Tally up the lines below containing the string "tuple", then write the number alone.

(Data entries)
-- Opening Marker --
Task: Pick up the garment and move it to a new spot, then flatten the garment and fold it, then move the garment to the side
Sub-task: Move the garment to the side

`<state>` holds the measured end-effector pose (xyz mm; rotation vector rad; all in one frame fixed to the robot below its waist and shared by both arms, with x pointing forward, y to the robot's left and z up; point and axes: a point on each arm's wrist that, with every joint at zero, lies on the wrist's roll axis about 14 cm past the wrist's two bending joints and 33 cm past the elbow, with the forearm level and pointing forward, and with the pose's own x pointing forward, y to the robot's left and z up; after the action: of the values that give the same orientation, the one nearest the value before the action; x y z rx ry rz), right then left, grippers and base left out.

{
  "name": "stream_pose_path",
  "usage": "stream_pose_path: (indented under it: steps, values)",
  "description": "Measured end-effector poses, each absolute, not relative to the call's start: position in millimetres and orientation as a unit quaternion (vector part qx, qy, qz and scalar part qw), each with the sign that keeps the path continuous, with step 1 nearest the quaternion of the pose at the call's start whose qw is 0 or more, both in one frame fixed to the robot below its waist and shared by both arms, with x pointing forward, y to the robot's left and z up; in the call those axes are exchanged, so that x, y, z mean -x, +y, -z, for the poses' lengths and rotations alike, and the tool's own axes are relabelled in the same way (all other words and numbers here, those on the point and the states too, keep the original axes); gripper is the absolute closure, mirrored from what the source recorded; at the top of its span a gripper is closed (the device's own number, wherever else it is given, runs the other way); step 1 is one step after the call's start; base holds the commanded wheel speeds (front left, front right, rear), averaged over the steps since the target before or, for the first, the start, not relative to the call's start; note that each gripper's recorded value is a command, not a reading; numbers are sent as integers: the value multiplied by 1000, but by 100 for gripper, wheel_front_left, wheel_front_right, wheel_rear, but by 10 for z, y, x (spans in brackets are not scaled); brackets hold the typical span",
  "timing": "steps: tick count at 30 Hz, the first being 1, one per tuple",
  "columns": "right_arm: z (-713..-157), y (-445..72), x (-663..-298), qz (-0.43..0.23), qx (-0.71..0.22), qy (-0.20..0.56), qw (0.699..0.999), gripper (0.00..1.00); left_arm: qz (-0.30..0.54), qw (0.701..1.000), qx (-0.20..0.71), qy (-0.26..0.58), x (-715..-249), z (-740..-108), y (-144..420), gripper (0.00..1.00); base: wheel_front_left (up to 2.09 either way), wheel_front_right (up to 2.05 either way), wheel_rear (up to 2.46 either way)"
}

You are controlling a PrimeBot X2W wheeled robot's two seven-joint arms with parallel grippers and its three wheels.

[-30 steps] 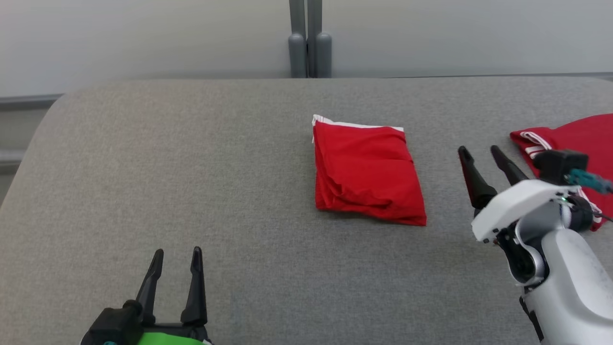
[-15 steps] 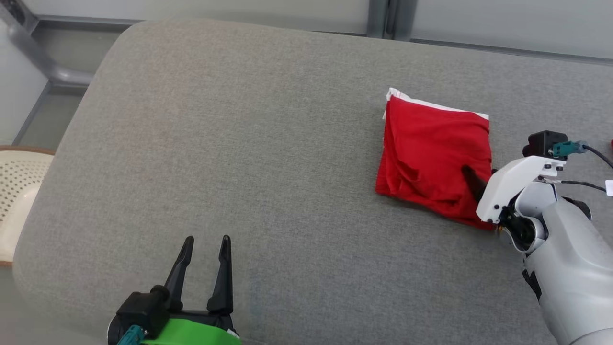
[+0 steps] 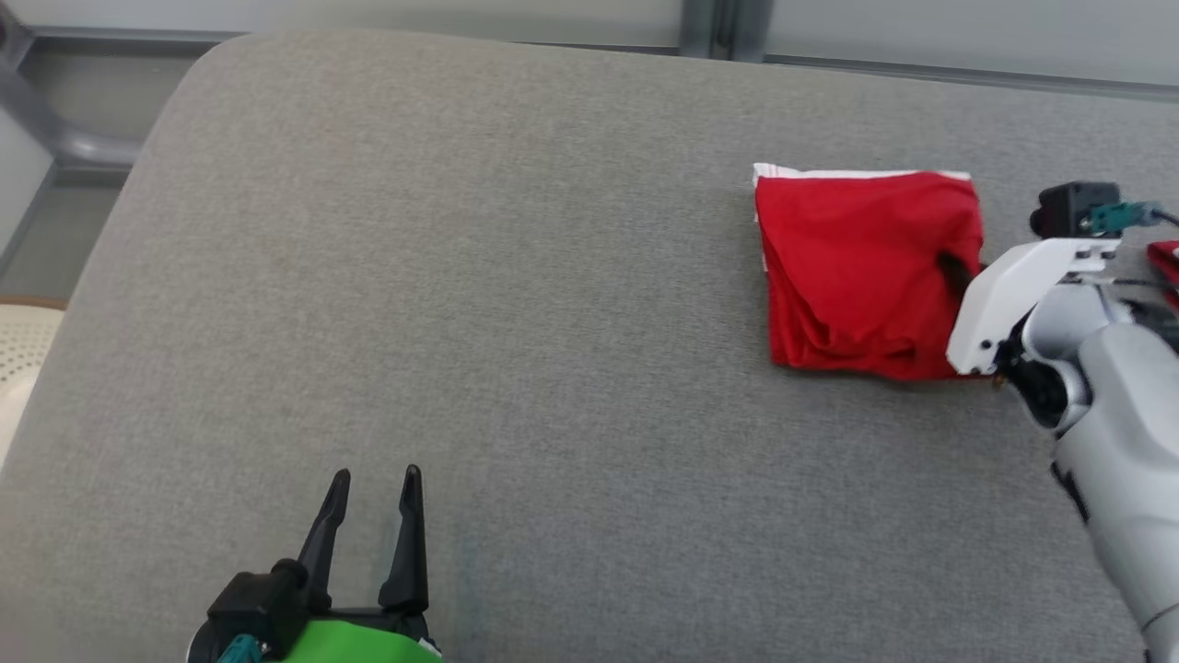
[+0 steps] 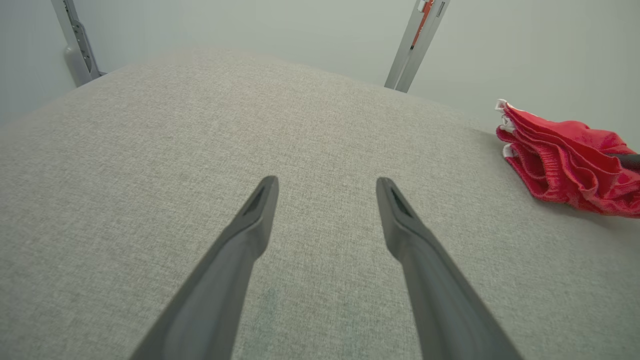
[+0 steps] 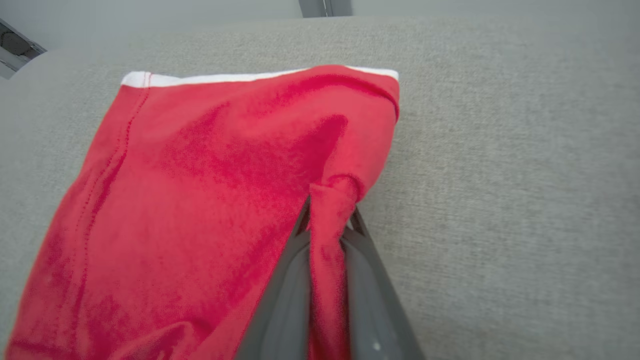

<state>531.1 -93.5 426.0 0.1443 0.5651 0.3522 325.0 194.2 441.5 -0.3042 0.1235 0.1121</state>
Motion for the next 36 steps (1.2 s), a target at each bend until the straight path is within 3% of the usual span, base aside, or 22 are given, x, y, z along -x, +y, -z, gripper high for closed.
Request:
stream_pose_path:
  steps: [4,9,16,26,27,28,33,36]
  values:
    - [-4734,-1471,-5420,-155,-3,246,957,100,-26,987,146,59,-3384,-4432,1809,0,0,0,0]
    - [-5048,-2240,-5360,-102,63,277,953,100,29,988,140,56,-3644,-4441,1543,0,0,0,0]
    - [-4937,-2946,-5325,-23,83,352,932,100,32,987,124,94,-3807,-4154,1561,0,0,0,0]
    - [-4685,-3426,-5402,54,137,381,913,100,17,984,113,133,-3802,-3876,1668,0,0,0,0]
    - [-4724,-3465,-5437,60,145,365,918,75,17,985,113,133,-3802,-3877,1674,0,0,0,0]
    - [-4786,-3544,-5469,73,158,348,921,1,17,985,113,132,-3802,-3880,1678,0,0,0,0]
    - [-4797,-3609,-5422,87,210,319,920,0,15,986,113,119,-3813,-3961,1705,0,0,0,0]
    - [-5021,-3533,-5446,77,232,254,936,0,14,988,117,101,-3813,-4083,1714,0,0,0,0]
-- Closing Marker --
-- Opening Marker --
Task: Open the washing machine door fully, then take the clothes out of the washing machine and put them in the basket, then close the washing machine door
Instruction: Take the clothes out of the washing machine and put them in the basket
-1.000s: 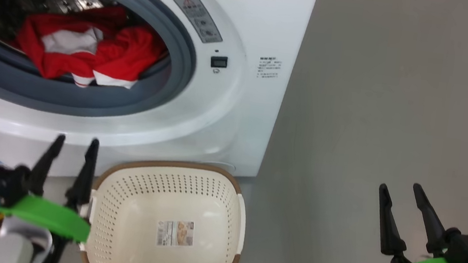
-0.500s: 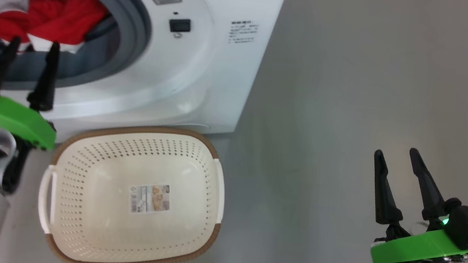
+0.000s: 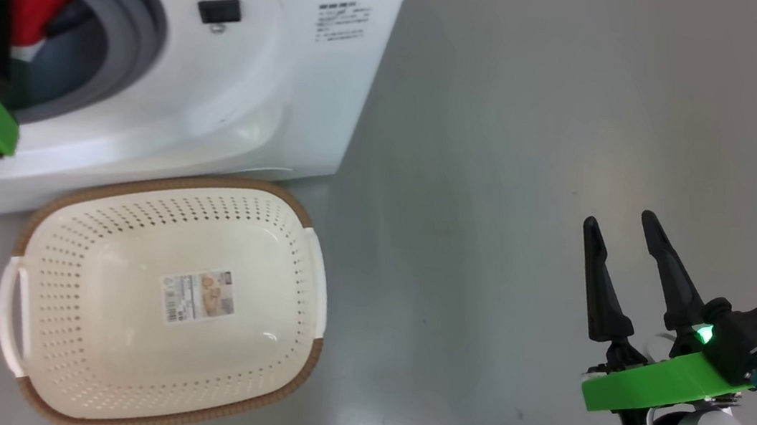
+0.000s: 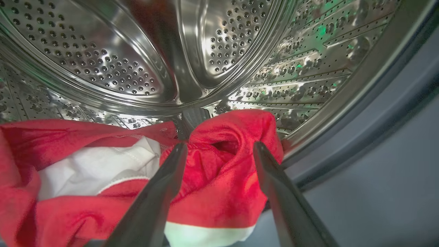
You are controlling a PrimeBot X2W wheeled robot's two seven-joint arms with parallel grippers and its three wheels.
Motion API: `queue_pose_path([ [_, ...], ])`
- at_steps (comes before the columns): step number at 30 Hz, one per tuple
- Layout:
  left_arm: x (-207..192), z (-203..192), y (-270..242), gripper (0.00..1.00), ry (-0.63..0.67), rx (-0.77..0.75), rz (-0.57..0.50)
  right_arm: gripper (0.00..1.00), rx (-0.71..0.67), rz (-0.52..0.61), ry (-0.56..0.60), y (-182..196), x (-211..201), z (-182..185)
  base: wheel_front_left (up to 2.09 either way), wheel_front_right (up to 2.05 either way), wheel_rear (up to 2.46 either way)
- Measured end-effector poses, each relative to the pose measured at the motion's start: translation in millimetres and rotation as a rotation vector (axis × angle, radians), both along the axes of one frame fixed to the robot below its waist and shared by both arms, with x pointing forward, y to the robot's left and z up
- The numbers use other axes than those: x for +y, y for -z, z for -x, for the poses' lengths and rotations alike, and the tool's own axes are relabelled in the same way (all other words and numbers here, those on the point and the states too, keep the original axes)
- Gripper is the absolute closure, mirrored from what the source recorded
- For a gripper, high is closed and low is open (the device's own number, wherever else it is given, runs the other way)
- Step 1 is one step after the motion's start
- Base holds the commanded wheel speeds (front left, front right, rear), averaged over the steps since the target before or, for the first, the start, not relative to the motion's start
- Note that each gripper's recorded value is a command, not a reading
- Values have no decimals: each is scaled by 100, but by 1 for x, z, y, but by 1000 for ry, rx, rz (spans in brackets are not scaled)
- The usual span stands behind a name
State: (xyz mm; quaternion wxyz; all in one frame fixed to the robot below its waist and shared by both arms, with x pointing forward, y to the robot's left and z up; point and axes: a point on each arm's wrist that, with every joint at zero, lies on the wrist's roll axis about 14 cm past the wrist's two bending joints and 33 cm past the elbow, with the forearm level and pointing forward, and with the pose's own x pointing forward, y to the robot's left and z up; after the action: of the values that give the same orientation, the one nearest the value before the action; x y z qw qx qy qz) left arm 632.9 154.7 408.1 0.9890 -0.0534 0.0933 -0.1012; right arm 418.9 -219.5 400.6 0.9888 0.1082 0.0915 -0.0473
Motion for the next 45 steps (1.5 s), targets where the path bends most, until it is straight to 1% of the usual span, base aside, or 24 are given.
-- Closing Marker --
Result of this task
2